### Data section
========================

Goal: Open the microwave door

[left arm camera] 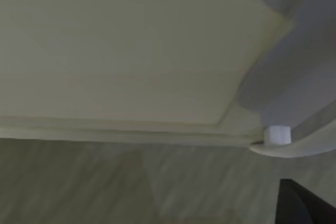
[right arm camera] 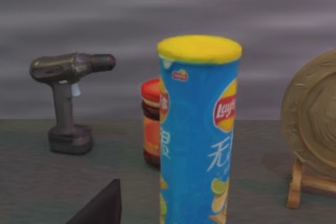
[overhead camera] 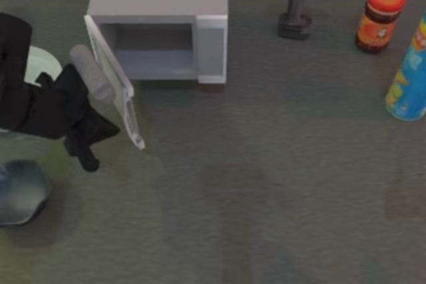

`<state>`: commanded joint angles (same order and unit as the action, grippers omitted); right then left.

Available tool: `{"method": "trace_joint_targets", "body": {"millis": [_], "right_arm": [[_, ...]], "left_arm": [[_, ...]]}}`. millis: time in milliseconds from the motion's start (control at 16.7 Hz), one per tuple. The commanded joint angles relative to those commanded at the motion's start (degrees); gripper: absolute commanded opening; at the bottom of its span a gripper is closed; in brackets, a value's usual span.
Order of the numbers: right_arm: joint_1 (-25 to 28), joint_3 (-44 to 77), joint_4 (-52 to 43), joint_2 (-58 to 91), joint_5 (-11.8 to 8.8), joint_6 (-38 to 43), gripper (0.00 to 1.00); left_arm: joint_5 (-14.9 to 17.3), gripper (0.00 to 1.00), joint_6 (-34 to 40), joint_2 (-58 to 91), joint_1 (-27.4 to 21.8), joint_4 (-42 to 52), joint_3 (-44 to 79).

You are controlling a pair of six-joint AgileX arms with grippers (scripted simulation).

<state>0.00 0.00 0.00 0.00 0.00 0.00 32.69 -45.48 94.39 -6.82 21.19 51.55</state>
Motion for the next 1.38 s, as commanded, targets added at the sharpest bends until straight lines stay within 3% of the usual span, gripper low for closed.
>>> {"method": "trace_joint_targets", "body": {"millis": [420,1200,1380], "right_arm": [[0.0,0.0,0.0,0.0,0.0,0.0,1.0],[0.0,0.0,0.0,0.0,0.0,0.0,1.0],[0.0,0.0,0.0,0.0,0.0,0.0,1.0]], "left_arm": [[0.0,0.0,0.0,0.0,0.0,0.0,0.0],[0.0,0.98,0.0,0.0,0.0,0.0,0.0],[0.0,1.0,0.0,0.0,0.0,0.0,0.0]]}}
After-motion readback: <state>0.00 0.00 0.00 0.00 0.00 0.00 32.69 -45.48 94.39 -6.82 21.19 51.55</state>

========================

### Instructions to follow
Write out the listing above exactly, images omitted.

### Written answer
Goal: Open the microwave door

[left arm camera] 
[right arm camera] 
[overhead camera] 

`<state>`: commanded joint angles (same order and unit as the action, grippers omitted); right then left.

Available tool: `{"method": "trace_joint_targets", "body": {"millis": [_], "right_arm": [[_, ...]], "left_arm": [[_, ...]]}}`. millis: time in milliseconds from the motion's start (control at 16.7 Hz), one per tuple. The commanded joint angles relative to those commanded at the motion's start (degrees); gripper: absolute commanded opening; at the bottom of its span a gripper is closed; in brackets, a value's usual span.
Order of the numbers: right_arm: joint_1 (-25 to 28), joint_3 (-44 to 77), joint_4 (-52 to 43), joint_2 (-58 to 91), joint_5 (-11.8 to 8.8), joint_6 (-38 to 43), gripper (0.00 to 1.00); left_arm: joint_5 (-14.9 to 17.3), gripper (0.00 to 1.00), joint_6 (-34 to 40), joint_2 (-58 to 91), joint_1 (-27.4 to 21.8), joint_4 (-42 to 52), joint_3 (-44 to 79).

You are controlling a pair of six-joint AgileX arms with grippers (scripted simulation).

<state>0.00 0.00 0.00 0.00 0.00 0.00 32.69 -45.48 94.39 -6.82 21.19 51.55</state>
Motion for the next 1.38 s, as commanded, targets added at the sharpest bends until straight lines stay within 3% of the usual span, gripper low for closed.
>>> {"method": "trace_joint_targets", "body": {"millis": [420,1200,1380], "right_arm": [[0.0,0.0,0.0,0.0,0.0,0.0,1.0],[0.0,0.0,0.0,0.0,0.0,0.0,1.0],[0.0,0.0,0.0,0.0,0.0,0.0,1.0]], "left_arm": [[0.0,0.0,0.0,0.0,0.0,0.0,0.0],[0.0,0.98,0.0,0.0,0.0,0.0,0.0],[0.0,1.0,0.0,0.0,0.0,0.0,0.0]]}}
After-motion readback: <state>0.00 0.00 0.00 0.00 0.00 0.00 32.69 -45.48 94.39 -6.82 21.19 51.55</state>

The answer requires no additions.